Top Stuff of 2025 – Top 10 Albums

RULES:

I. Had to be released on streaming in the U.S. in 2025 (buying more albums in 2026!)

II. Had to sound good to me (be aware, I have niche tastes!)

III. Wasn’t just something I liked one particular single from (see the Top 10 Singles list for such cases!)

  1. Fooled by the Rush of Growing Up – Kidburn (nobody soundtracks sunsets like this guy!)
  2. Coloura – Coloura (I gotta start a playlist of song titles that reference Pete Wentz)
  3. Closer to the Sun – Said the Sky (“You can cry in the storm or you can dance in the rain”)
  4. So Much for Second Chances – SoSo (if Eiffel 65 went emo??)
  5. Love on the Edge of Desire – The Lightning Kids (makes me want to go on a night drive)

The feature: often a transparent label move to boost profits by uniting two big names, and yet also an opportunity for smaller performers to rev their engine with gas from established peers. Thus enabled, The Frst may not be as standalone as their name suggests, but as their “About” page once clarified: “You’re The Frst… We’re your soundtrack.” And the duo play that role ably, rolling with rockers like Sleeping With Sirens (rap-meets-mope “Bruce Lee”), Eagles of Death Metal (“Murderabilia,” Josh Homme still in fine form), and The Dangerous Summer (“Torpedo”). Meanwhile, “Pop Punk Song” is my hypothetical wrestling entrance fanfare. Consider me glad this album did, in fact, happen! 

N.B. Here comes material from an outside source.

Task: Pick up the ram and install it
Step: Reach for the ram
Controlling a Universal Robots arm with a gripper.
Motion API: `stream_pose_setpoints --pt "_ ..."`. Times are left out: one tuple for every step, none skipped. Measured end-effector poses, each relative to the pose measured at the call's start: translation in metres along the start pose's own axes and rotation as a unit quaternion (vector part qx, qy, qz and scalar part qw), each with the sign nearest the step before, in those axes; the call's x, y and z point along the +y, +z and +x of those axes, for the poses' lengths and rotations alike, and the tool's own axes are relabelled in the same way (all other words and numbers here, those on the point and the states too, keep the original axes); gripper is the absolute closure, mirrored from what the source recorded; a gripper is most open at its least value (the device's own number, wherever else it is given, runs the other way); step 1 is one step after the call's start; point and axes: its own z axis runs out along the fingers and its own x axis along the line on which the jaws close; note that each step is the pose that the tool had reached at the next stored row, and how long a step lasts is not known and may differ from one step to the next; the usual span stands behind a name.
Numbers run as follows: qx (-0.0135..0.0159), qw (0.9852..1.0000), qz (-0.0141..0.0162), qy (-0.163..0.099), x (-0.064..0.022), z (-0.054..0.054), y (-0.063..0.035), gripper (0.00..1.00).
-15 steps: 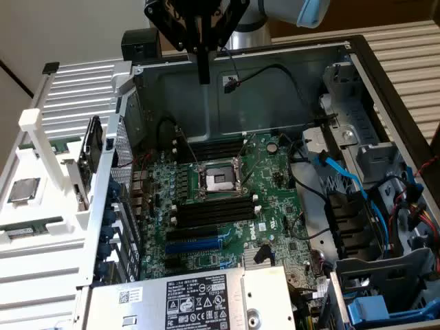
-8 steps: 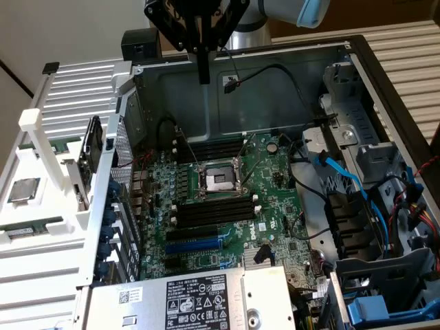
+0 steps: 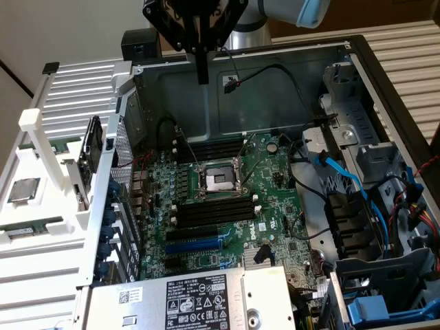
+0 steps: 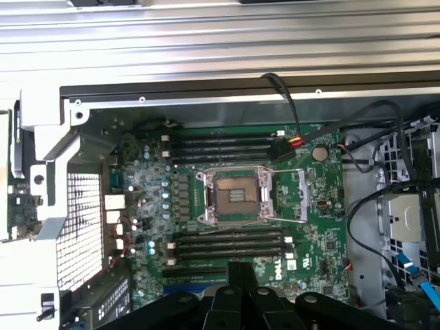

VOILÀ topped this list in 2024, so if they’re lower in the ranking this time around, it’s nothing personal—just the shockwave of discovery fading into familiarity. Still, that familiarity is as one of my favorite bands, a debonair pair who mix cabaret aesthetics with witty wordplay and a gothic fixation on death and heartbreak. For this year’s bifurcated LP, the stage is unveiled with a slow-boil title track before launching into a screaming stream of odes to drinking alone (“after (h)ours”; “Unhappy Hour”), internet addiction (“Digital Zombies”), and the one that either got away or can’t fast enough (“Wish You Hell” and “VOGUE,” respectively). There’s tenderness too, though, from the homebody seduction of “Better Off” to the tearjerking vows of “LIFEBLOOD”… and I don’t have TikTok, but if I did, I think I’ve got some winning moves for “FMK!” Fellow magicians got a show indeed this year, and I’m ready for as many more acts as Messrs. Eisner and Ross have waiting in the wings. 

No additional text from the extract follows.